• [PROMPT]: Print the lines from the one containing "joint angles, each" through the end of the material below, both included, exactly as they appear and without pictures.
(DATA EXTRACT)
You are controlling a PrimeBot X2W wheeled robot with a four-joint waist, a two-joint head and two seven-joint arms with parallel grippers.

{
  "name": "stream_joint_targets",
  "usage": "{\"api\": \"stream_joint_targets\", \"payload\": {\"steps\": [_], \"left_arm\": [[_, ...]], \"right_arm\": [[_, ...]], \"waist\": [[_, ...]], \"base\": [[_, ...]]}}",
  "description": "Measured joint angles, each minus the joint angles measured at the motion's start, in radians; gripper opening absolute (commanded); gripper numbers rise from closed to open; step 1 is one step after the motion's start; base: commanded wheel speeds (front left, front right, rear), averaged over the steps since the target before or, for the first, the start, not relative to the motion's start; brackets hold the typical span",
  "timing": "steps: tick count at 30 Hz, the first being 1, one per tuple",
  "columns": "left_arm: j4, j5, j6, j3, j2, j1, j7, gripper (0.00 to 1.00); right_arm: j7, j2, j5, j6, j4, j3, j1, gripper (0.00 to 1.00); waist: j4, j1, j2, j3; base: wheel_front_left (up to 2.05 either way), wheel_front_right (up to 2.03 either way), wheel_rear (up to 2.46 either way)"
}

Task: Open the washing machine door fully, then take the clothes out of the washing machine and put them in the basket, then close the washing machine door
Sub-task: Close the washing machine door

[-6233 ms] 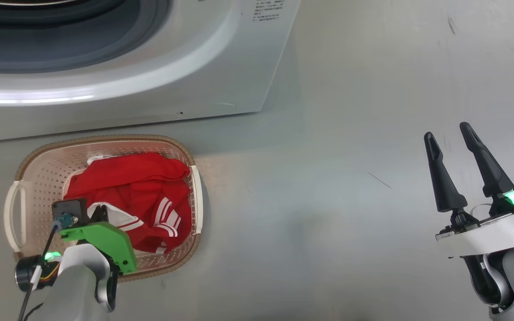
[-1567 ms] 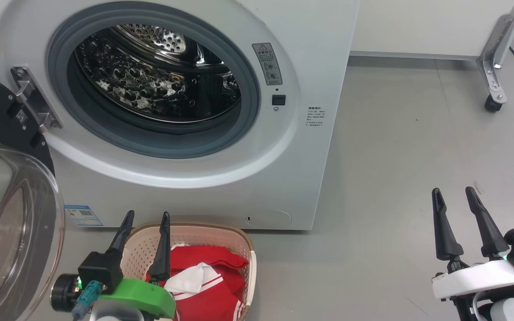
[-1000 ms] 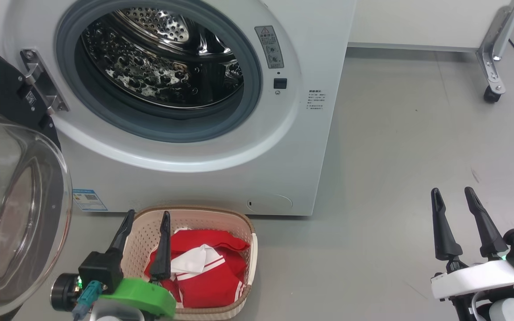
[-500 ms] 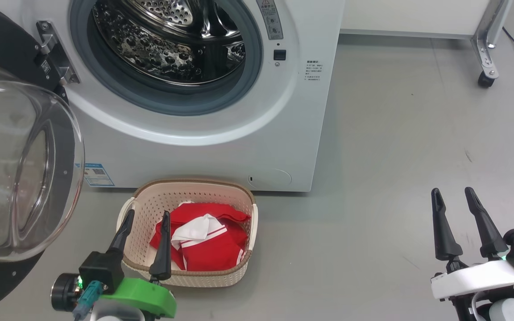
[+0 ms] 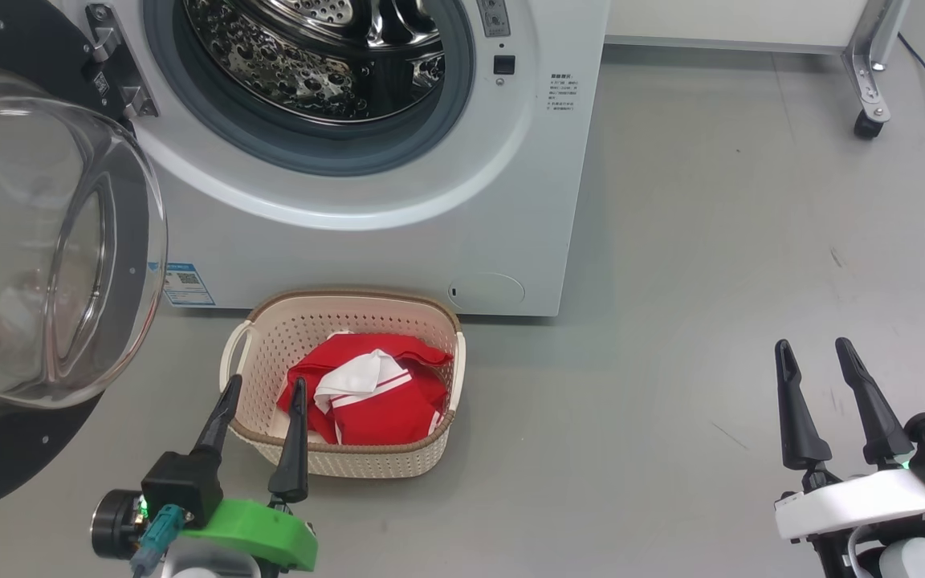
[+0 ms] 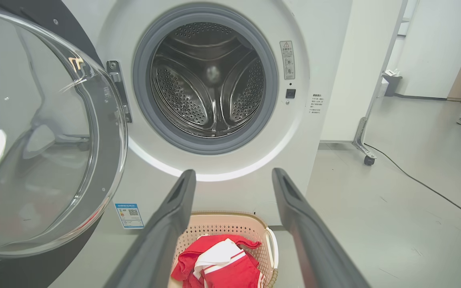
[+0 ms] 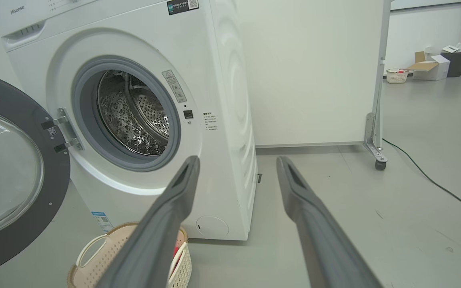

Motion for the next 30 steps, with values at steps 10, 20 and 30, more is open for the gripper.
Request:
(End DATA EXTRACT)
• [TASK SOLUTION]:
  "description": "Measured joint angles, each minus the joint angles measured at the motion's start, in radians; gripper opening absolute (commanded); gripper numbers rise from closed to open; step 1 is one step after the motion's start; base: commanded wheel speeds (front left, front right, rear), averaged over the steps since the target before or, for the first, the start, not relative to the motion's start; brackets hold the typical span",
  "timing": "steps: tick count at 30 Hz, the first being 1, one per tuple",
  "columns": "left_arm: j4, j5, j6, j3, j2, j1, j7, gripper (0.00 to 1.00); right_arm: j7, j2, j5, j6, j4, j3, j1, gripper (0.00 to 1.00); waist: j4, j1, j2, j3; base: wheel_front_left (up to 2.05 either way), wheel_front_right (up to 2.03 either way), wheel_rear (up to 2.46 either way)"
}

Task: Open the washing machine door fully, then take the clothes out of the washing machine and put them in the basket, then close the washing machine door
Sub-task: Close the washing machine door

[-6233 ms] 
[-1567 ms] 
[-1000 ms] 
[-500 ms] 
[+0 ms] 
[+0 ms] 
[+0 ms] 

Motion for the next 30 steps, with values at steps 10, 20 and 30, more is open for the gripper.
Request:

The response to the exercise has been completed.